TASK PROMPT. Copy out and return the lines from the one holding "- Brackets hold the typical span" to the end of the listing below, both included, omitting the pictures.

DATA EXCERPT.
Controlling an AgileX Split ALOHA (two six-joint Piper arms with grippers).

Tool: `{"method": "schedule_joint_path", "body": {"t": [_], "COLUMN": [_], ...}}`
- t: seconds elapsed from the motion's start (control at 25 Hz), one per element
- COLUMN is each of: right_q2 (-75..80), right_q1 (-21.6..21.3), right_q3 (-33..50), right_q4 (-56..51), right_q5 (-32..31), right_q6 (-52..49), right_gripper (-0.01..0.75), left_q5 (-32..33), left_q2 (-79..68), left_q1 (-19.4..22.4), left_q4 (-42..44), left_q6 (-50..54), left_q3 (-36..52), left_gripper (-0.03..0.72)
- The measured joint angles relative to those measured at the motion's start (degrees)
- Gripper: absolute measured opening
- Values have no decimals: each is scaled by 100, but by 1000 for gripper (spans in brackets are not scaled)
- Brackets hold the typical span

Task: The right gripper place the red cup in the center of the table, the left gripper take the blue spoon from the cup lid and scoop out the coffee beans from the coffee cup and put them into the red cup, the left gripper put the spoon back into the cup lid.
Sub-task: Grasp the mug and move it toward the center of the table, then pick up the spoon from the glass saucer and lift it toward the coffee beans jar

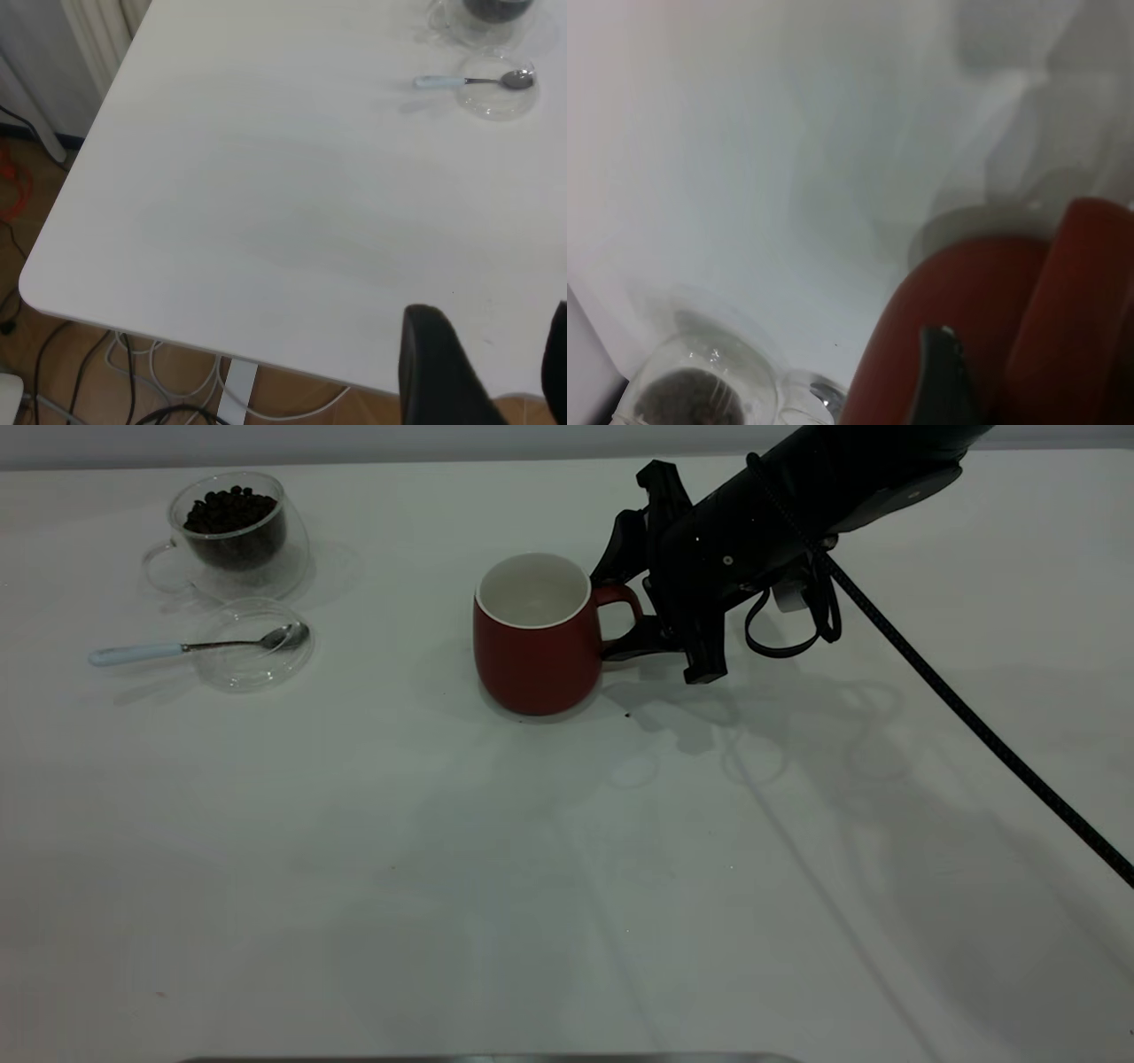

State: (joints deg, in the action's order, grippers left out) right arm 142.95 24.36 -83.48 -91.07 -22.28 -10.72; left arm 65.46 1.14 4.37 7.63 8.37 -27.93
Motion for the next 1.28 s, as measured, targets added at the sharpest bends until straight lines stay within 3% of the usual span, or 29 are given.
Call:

REPLY TO THE TASK.
- Brackets hold the typical span

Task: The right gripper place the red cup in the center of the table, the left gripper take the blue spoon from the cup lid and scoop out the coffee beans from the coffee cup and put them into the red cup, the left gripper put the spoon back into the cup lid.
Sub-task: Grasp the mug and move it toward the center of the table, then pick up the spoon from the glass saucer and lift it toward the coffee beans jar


State: (joints deg, in the action's order, grippers left out) right arm 142.95 24.36 -83.48 -91.07 -22.28 -10.72; left arm 65.46 1.14 4.37 7.63 8.37 -27.93
Motion for the next 1.28 s, as measured, targets added at the sharpest bends until straight lines stay within 3% of the usual span, or 29 are given.
Call:

The work on this exercise has been completed.